Activity -
Lines in the data below that contain the word "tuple" are to be copied.

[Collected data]
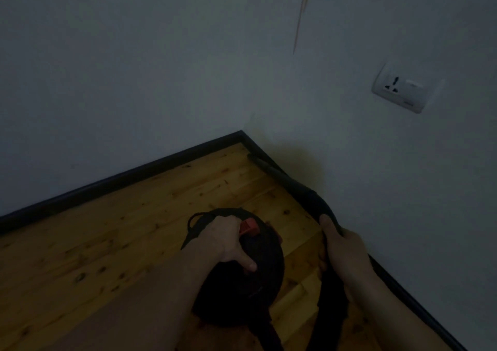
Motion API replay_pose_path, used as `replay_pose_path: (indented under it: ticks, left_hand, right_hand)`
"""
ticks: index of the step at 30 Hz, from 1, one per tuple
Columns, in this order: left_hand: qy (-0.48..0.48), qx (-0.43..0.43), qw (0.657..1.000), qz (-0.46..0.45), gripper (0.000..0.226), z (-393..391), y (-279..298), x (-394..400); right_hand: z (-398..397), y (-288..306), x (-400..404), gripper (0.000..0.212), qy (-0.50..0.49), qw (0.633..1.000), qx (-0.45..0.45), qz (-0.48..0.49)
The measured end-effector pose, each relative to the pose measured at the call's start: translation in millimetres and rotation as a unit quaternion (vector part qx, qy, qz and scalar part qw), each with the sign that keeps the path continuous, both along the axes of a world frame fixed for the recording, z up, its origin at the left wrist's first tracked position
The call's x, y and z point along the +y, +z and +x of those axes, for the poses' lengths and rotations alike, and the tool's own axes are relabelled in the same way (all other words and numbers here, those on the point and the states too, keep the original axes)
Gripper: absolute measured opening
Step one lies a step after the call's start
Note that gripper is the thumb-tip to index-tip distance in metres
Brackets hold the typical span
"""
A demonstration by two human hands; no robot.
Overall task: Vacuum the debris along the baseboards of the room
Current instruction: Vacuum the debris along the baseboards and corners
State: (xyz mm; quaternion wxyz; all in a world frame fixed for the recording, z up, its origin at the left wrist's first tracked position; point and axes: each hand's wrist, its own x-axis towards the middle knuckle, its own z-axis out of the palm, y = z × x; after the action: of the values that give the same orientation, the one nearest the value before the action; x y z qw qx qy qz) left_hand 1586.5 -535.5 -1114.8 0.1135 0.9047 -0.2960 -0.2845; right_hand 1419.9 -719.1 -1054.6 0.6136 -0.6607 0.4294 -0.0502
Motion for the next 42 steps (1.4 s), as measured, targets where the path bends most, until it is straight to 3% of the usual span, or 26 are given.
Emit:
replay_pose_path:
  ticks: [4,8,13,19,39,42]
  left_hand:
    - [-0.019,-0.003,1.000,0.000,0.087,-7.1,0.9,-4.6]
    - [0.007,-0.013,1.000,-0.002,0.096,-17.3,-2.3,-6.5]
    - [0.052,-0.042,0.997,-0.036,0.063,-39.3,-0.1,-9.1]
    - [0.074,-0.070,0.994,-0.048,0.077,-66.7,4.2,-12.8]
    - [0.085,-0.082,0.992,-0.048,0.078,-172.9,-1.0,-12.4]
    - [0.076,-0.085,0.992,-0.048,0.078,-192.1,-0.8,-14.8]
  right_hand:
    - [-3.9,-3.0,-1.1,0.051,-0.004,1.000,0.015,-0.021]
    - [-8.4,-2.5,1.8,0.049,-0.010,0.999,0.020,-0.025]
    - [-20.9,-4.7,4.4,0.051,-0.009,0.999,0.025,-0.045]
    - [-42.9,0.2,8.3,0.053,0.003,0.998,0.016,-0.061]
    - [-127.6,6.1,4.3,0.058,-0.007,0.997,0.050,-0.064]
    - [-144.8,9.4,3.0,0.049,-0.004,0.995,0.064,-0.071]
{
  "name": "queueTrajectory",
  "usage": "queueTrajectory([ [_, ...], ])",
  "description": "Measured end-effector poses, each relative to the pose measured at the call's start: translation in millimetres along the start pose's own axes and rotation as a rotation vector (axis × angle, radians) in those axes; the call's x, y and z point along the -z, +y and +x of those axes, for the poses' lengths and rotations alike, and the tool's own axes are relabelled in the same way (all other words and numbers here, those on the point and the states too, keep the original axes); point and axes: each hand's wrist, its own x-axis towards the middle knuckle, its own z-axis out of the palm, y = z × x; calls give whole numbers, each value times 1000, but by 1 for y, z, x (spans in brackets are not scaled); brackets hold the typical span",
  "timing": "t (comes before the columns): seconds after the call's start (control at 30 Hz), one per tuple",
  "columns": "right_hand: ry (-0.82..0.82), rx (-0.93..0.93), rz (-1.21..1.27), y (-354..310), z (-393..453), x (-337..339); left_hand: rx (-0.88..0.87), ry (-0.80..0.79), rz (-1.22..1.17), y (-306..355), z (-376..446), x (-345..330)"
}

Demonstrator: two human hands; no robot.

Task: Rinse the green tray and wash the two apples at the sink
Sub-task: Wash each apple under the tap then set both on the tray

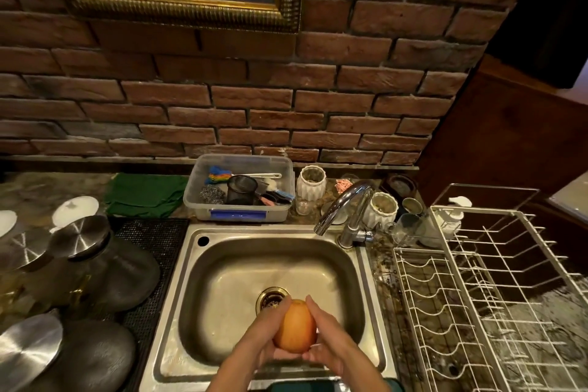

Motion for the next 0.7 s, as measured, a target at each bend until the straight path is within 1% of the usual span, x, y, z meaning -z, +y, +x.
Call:
queueTrajectory([
  [0.07,-29,8,3,4,-6,5,-47,8,37,-6,-6,0],
  [0.13,-35,76,2,8,-12,7,-135,0,99,-10,-11,-2],
  [0.2,-21,157,7,12,-20,10,-218,-7,288,-12,-20,-4],
  [0.27,-4,231,11,14,-30,14,-268,-27,396,-13,-29,-8],
  [0.33,31,275,8,17,-43,20,-314,-47,404,-15,-39,-12],
  [0.47,107,374,-17,29,-69,41,-388,-119,342,-27,-55,-26],
  [0.6,152,477,-60,39,-88,62,-401,-155,286,-45,-72,-45],
  [0.7,145,495,-66,51,-97,84,-382,-134,233,-64,-86,-63],
])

Your response -
ticks: index of the step at 30 Hz, from 1, one per tuple
  "timing": "t (comes before the columns): seconds after the call's start (control at 30 Hz), one per tuple",

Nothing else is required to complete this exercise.